→ GIVEN RECORDS
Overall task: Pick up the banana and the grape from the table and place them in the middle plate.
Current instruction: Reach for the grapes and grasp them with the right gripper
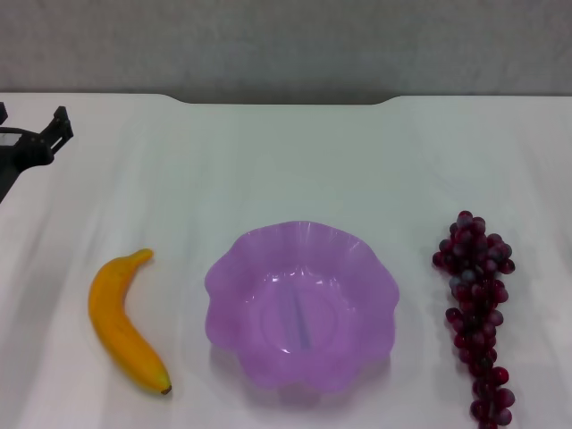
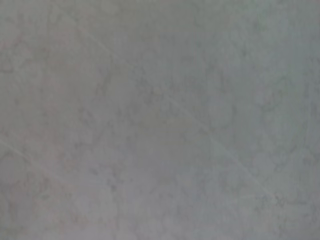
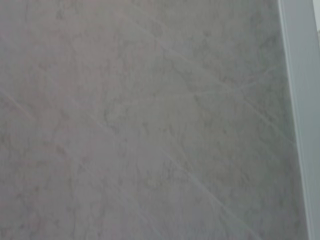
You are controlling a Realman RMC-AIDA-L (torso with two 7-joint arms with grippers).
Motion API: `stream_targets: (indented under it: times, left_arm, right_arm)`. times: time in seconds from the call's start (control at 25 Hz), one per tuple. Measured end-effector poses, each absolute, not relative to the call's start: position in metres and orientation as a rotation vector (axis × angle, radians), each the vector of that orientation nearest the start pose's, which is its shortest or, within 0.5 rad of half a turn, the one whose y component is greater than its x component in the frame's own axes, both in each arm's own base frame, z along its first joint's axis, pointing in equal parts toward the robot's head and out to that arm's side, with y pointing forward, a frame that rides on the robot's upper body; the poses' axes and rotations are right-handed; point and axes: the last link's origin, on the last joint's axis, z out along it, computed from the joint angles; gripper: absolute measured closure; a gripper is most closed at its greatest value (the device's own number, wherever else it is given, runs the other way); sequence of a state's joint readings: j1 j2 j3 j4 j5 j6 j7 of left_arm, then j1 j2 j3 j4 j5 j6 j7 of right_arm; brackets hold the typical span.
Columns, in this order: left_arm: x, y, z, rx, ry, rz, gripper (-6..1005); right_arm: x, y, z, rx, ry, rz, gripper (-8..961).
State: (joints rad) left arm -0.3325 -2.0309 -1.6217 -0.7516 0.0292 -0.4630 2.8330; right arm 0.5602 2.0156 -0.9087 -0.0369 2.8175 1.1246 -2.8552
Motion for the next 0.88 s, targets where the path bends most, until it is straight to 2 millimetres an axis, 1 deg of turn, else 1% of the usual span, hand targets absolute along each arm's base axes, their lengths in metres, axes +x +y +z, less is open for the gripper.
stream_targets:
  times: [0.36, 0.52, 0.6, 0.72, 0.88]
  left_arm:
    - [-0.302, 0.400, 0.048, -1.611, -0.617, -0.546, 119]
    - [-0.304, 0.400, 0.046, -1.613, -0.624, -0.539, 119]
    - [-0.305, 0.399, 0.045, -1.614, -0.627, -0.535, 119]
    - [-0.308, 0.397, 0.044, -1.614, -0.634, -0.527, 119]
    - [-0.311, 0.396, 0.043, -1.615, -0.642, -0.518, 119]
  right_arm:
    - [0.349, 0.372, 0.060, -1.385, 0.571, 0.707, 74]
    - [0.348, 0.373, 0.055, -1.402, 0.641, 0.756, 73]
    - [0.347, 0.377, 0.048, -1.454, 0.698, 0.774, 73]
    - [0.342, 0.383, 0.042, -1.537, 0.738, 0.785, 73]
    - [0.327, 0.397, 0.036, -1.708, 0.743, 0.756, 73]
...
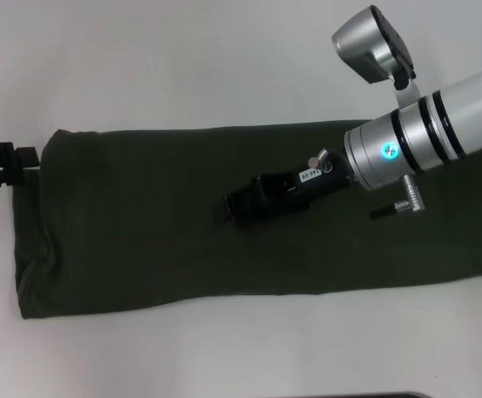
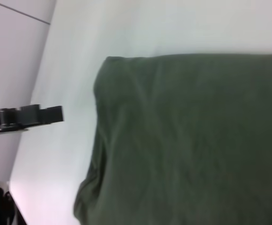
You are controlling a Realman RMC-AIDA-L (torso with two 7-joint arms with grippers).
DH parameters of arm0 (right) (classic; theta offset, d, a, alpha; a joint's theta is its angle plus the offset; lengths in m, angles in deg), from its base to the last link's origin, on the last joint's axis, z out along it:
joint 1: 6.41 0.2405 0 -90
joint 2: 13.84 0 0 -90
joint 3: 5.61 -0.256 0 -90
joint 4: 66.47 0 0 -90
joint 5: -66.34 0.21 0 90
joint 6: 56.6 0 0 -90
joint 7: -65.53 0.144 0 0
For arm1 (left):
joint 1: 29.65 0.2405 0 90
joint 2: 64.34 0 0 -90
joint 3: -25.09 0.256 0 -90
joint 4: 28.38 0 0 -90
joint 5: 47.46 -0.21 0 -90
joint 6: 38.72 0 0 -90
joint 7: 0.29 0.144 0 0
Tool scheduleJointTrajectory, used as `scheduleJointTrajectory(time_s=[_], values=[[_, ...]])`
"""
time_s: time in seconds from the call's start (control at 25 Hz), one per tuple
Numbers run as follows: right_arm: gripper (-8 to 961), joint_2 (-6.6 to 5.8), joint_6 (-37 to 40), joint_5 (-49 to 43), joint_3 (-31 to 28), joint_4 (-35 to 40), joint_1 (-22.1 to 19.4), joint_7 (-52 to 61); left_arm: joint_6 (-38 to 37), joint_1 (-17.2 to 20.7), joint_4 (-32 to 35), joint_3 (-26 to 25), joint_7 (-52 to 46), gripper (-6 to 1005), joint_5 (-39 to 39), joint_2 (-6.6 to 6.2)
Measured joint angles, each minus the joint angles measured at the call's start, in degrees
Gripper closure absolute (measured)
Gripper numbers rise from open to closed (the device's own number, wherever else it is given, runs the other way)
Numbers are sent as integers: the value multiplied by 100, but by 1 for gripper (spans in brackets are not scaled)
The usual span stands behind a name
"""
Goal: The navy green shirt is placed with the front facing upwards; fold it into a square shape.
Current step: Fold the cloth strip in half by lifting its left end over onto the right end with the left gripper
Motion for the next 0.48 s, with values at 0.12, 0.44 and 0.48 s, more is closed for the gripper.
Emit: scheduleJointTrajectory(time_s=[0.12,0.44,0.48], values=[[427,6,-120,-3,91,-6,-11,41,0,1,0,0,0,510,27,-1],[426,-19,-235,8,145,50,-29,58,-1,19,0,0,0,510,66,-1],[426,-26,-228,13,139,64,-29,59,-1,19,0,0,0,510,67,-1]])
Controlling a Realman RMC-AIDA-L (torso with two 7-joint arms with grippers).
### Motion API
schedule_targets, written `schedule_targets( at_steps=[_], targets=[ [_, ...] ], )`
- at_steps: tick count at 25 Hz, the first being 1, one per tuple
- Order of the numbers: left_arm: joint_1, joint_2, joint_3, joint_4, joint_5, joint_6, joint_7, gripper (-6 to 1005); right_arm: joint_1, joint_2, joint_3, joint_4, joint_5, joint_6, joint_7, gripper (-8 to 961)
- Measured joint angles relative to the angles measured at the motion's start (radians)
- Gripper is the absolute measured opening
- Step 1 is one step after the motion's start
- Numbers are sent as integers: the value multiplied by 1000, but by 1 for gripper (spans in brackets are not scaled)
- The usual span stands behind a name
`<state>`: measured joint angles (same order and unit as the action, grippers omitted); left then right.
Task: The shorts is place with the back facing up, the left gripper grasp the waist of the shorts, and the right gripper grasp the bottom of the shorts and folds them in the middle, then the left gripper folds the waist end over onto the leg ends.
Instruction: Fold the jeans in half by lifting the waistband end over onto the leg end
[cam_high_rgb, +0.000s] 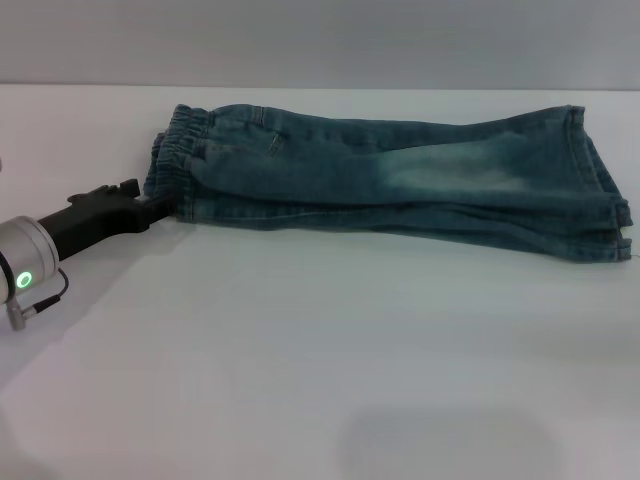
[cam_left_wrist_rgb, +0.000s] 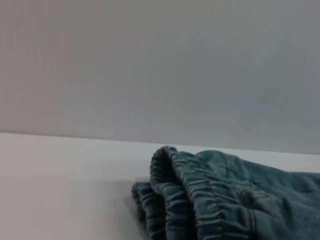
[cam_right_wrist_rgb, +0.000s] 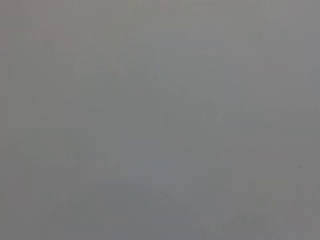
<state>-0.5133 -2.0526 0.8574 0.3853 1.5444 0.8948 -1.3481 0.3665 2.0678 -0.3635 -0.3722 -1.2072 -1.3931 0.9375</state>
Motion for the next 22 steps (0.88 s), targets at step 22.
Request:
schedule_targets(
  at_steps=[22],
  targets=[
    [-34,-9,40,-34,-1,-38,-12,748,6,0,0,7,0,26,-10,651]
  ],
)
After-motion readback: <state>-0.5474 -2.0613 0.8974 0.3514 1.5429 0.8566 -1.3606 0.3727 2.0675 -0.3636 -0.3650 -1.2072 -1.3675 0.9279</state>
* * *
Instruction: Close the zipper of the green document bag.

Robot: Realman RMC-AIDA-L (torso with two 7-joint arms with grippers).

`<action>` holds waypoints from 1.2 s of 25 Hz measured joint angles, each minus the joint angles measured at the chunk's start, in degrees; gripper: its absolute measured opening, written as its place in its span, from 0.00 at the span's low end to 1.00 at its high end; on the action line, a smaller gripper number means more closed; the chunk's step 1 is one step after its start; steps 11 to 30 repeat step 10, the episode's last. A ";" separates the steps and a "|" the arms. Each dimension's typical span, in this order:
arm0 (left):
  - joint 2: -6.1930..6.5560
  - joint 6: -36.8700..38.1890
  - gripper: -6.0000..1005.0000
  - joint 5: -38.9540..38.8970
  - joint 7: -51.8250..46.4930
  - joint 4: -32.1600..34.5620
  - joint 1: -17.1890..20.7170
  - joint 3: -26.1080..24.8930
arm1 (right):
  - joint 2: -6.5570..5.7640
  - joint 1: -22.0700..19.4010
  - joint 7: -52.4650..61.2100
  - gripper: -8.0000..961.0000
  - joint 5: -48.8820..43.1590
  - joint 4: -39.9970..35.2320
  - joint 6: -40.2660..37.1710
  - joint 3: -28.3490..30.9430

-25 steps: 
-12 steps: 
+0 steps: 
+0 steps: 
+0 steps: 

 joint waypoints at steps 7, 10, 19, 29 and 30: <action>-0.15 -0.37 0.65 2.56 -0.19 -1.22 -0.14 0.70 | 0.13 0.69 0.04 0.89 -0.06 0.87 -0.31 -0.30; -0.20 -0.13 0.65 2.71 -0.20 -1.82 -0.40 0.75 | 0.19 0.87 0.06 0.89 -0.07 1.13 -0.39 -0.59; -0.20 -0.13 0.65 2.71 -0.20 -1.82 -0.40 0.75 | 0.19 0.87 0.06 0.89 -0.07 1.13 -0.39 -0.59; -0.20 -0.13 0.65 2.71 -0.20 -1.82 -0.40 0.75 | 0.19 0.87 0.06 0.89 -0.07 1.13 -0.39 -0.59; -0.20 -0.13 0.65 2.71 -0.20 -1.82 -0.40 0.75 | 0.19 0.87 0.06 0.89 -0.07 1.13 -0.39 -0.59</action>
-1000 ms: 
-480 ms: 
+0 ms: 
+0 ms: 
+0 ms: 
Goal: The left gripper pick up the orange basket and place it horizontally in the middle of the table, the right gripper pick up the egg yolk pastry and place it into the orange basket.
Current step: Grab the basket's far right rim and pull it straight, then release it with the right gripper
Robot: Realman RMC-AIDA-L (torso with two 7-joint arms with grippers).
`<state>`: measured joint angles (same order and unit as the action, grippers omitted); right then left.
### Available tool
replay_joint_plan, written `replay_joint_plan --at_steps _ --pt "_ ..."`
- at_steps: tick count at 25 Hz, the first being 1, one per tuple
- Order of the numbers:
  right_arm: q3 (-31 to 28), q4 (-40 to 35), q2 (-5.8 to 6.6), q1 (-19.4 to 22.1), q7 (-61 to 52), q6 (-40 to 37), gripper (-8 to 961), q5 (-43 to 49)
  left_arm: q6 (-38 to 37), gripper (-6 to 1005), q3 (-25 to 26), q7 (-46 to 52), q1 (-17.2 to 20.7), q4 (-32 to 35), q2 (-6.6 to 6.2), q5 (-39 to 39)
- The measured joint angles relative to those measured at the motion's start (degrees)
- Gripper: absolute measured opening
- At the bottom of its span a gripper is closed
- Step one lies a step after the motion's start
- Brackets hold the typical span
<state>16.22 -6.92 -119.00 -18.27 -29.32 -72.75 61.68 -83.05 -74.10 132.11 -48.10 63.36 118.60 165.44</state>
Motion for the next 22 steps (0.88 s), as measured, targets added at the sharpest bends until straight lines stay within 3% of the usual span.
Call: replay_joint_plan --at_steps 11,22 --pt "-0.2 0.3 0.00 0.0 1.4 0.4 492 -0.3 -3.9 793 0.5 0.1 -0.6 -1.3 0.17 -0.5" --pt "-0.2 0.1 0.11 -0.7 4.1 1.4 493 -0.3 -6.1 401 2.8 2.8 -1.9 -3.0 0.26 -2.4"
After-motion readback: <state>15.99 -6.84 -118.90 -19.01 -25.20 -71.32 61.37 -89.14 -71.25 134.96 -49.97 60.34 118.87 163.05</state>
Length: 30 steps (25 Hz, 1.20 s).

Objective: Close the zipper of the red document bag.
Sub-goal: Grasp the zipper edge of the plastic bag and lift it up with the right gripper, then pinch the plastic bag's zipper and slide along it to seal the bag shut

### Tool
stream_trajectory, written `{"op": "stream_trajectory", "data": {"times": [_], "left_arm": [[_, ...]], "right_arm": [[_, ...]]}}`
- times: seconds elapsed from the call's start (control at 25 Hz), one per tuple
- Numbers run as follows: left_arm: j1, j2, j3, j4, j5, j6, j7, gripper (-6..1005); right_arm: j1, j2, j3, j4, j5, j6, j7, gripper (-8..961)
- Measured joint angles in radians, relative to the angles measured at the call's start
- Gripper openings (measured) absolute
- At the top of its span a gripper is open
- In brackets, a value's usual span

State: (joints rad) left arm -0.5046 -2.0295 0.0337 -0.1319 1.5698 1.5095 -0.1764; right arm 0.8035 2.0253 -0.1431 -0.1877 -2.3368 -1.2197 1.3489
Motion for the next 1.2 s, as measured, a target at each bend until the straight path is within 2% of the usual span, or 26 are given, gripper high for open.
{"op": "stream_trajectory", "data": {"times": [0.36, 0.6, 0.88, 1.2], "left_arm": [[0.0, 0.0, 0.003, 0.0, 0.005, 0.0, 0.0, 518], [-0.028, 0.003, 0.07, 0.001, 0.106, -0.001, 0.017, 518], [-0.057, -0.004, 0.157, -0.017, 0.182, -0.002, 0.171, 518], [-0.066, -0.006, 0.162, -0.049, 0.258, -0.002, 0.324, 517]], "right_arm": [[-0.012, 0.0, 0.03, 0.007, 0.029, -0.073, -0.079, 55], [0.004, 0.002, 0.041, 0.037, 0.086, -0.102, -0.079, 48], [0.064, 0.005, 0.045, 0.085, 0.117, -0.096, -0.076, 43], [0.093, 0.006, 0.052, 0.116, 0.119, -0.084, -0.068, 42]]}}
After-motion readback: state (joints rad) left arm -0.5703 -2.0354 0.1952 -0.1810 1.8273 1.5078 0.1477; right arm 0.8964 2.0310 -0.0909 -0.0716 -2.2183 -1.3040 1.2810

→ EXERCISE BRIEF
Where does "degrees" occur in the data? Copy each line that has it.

→ EXERCISE OUTPUT
Measured joint angles, each minus the joint angles measured at the call's start, in degrees
`<action>` holds waypoints from 1.2 s of 25 Hz measured joint angles, each minus the joint angles measured at the chunk's start, in degrees; gripper: its absolute measured opening, written as its place in its span, from 0.00 at the span's low end to 1.00 at its high end; on the action line, a smaller gripper number means more closed; the chunk's step 1 is one step after its start; steps 11 to 30 repeat step 10, the episode's last. A ";" separates the steps and a "|" the arms. Each dimension's typical span, in this order:
- The measured joint angles relative to those measured at the motion's start (degrees)

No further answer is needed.